Il suo cognome l’ha aiutata in qualche maniera?

Assolutamente sì, e chi dice il contrario è un bugiardo.

Le ha mai pesato in qualche maniera?

Anzi, mi ha spronato a esserne all’altezza. Ho sempre cercato di seguire un percorso di lavori di qualità. In teatro ci sono riuscita del tutto, al cinema ci sto provando.

Come riesce a conciliare una carriera teatrale e una cinematografica?

Da questo punto di vista mi considero una privilegiata perché riesco a fare molte cose insieme. Recentemente ho anche iniziato a scrivere anche testi per il teatro perché credo che essere un attore tout court sia riduttivo e impossibile da proporre. Trovo impensabile per me stare a casa ad aspettare una telefonata che ti trasforma in un sacco da riempire ogni volta in maniera diversa. Avere qualcosa in più da dire è molto importante. Se uno ha la possibilità di farlo, la deve sfruttare assolutamente.

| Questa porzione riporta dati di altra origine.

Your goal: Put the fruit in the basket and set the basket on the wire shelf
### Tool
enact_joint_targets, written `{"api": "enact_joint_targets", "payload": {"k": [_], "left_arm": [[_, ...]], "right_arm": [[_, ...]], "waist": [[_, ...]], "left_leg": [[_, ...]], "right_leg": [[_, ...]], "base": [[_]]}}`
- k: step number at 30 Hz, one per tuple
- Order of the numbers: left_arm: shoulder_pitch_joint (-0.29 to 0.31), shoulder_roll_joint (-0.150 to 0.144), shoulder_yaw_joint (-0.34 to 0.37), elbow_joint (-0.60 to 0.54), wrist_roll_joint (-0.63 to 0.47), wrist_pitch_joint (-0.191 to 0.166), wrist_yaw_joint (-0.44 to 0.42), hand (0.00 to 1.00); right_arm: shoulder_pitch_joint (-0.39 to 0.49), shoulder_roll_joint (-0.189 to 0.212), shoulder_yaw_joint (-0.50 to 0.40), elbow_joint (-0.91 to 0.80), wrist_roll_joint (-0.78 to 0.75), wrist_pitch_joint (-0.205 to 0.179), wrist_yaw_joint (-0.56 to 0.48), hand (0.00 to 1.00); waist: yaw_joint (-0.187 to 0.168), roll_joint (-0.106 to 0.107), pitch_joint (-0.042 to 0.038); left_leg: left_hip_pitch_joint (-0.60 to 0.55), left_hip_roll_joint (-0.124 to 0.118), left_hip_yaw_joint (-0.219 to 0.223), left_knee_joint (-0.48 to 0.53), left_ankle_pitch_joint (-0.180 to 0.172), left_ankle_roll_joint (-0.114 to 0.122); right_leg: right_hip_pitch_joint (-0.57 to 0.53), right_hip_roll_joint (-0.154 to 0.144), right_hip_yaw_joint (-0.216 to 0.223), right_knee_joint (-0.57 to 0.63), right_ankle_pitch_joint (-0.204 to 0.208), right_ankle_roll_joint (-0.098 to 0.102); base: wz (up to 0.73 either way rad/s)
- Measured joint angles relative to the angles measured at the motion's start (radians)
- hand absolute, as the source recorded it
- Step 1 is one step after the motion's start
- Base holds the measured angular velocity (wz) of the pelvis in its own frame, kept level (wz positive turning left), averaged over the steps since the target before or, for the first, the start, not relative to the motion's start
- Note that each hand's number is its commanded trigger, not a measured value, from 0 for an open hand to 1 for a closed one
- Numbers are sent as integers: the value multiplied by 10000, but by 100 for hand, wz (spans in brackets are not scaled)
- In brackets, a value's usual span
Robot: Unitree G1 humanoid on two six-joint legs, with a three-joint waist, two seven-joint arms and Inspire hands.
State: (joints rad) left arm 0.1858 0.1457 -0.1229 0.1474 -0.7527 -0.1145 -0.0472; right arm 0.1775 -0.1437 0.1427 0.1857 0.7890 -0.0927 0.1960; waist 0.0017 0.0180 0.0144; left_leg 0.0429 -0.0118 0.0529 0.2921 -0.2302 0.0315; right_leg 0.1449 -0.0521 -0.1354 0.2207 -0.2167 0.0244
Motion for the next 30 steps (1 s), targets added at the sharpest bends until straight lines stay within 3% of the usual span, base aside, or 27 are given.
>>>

Il mestiere dell’attore alla lunga può essere soporifero, personaggio dopo personaggio si rischia di perdere ogni tipo di stimolo. A me piace essere propositiva, quando posso.

Forse, perché lei appartiene a una nuova generazione di attrici…

Lo spero, perché riuscire a proporre delle novità è molto importante. Questo serve a crescere artisticamente sotto tutti i punti di vista e non per dirsi: "ma come sono brava!". E’ un fatto molto banale, ma scrivere serve anche a leggere un copione sotto un altro punto di vista e in un altro ordine di idee.

Le piacerebbe fare la regista?

Sì, ma l’importante è arrivarci piano piano: prima scrivendo un soggetto, poi dirigendo qualche cortometraggio e - infine - magari approdare alla regia. Per adesso porto avanti il mestiere di attrice, poi in seguito si vedrà se riuscirò a realizzare quelli che per adesso sono solo sogni.